**SOURCE MATERIAL:**
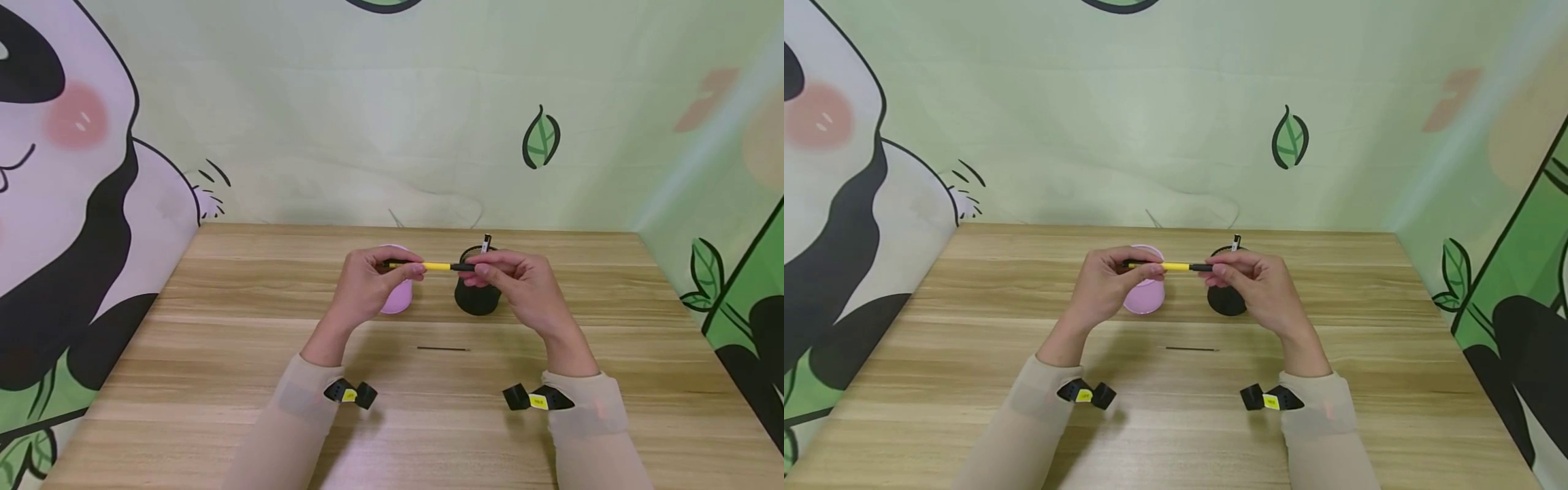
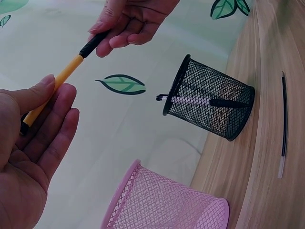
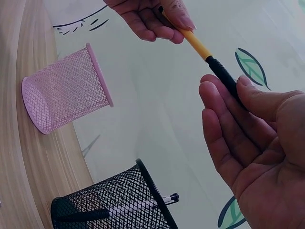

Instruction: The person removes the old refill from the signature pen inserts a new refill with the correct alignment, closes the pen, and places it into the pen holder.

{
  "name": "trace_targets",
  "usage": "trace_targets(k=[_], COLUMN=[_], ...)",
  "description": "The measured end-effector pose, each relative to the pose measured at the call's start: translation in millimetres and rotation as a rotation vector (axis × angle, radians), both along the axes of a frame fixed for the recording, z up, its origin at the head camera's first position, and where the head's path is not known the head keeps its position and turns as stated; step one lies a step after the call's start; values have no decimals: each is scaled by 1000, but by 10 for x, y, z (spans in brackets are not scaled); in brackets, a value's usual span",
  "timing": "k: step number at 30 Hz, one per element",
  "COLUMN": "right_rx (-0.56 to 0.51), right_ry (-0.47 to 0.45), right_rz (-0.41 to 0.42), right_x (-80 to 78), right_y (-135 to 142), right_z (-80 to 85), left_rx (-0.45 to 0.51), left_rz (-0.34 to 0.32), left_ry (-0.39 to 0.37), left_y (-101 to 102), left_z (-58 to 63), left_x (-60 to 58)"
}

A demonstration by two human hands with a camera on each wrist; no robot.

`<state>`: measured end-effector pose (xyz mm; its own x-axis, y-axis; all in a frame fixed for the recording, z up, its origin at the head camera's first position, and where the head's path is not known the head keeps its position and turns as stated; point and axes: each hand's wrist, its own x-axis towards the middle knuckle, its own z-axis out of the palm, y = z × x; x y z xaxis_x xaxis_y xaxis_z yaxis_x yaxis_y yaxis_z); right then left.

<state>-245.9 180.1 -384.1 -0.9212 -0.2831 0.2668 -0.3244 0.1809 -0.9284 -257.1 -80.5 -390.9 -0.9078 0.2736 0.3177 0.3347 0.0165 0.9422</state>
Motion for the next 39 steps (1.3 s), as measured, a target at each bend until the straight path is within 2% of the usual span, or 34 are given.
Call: trace_targets(k=[12, 19, 26, 32, 39], right_rx=[-61, -44, -28, -38, -39], right_ry=[-23, -26, 20, 22, 21], right_rz=[7, -29, -74, -58, -42], right_x=[19, 21, 16, 16, 22], right_y=[-8, -12, 8, 18, 0], right_z=[18, 13, 16, 19, 33], left_rx=[-10, -3, -2, -1, -4], left_rz=[4, 0, 8, -2, -7], left_ry=[4, 13, 17, 19, -15], left_y=[-5, -8, -23, -22, -12], left_z=[-6, -7, -1, 5, 6], left_x=[-3, -6, -1, -4, -7])
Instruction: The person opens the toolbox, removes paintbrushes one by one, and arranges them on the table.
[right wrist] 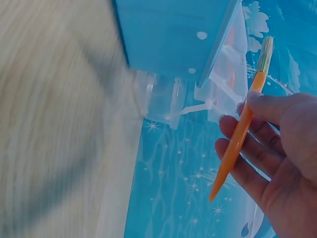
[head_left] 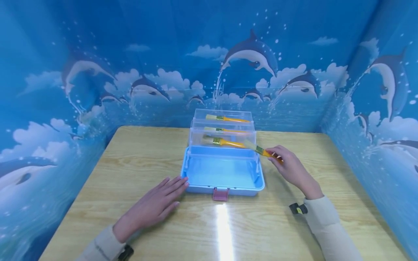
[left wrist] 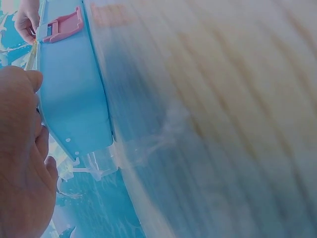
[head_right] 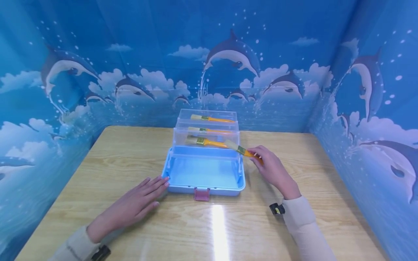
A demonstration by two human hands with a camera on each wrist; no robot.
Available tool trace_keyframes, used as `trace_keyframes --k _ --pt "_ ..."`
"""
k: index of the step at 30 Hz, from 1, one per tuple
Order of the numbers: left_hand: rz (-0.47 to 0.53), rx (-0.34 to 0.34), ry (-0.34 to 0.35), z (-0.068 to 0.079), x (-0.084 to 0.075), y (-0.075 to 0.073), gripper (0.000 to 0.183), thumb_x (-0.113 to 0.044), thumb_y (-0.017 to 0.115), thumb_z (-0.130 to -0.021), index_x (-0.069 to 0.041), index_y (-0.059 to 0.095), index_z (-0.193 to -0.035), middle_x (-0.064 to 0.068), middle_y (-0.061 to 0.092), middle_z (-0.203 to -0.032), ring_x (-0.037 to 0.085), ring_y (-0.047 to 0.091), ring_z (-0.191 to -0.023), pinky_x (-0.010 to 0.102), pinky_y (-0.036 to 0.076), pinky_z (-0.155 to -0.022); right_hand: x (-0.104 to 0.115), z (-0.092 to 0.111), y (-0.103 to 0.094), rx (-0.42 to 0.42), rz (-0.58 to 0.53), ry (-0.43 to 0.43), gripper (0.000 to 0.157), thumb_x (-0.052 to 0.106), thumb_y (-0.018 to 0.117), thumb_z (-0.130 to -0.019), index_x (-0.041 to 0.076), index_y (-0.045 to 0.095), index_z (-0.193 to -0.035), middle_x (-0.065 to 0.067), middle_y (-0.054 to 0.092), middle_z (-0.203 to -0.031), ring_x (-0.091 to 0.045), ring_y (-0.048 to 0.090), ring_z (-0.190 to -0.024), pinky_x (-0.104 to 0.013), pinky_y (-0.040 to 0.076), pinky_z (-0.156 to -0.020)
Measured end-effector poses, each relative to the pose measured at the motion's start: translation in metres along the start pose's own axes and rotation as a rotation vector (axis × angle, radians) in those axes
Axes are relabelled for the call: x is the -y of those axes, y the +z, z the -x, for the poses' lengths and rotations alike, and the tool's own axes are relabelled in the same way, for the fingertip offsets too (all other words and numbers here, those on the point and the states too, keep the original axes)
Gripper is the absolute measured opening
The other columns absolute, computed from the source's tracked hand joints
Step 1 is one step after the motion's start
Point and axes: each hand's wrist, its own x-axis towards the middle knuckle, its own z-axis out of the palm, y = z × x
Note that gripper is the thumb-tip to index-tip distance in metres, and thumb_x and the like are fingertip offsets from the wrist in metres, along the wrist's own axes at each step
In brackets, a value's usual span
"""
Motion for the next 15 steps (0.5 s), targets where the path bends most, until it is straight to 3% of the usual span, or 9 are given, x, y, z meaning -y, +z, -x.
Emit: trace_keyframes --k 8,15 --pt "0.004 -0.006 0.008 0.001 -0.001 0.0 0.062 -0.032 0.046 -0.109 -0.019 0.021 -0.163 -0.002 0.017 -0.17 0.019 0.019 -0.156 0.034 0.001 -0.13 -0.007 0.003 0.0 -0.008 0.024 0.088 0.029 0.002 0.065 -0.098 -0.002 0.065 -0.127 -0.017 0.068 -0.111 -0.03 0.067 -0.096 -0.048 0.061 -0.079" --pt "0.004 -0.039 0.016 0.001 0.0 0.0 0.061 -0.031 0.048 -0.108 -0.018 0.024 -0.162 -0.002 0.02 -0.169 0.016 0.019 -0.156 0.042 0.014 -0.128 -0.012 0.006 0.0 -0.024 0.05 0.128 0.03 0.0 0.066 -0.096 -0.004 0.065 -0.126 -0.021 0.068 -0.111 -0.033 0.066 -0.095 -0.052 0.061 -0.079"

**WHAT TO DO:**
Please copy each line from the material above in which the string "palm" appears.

**SOLUTION FOR THIS EXERCISE:**
`<state>`: measured end-effector pose (xyz mm; its own x-axis, y-axis; all in a frame fixed for the recording, z up, its origin at the head camera's first position, and where the head's path is not known the head keeps its position and turns as stated; point and axes: each hand's wrist, its own x-axis towards the middle knuckle, its own z-axis out of the palm, y = z × x; x y z xaxis_x xaxis_y xaxis_z yaxis_x yaxis_y yaxis_z); right then left.
Point and axes: each hand's wrist, its own x-axis towards the middle knuckle, its own z-axis out of the palm, y = z × x

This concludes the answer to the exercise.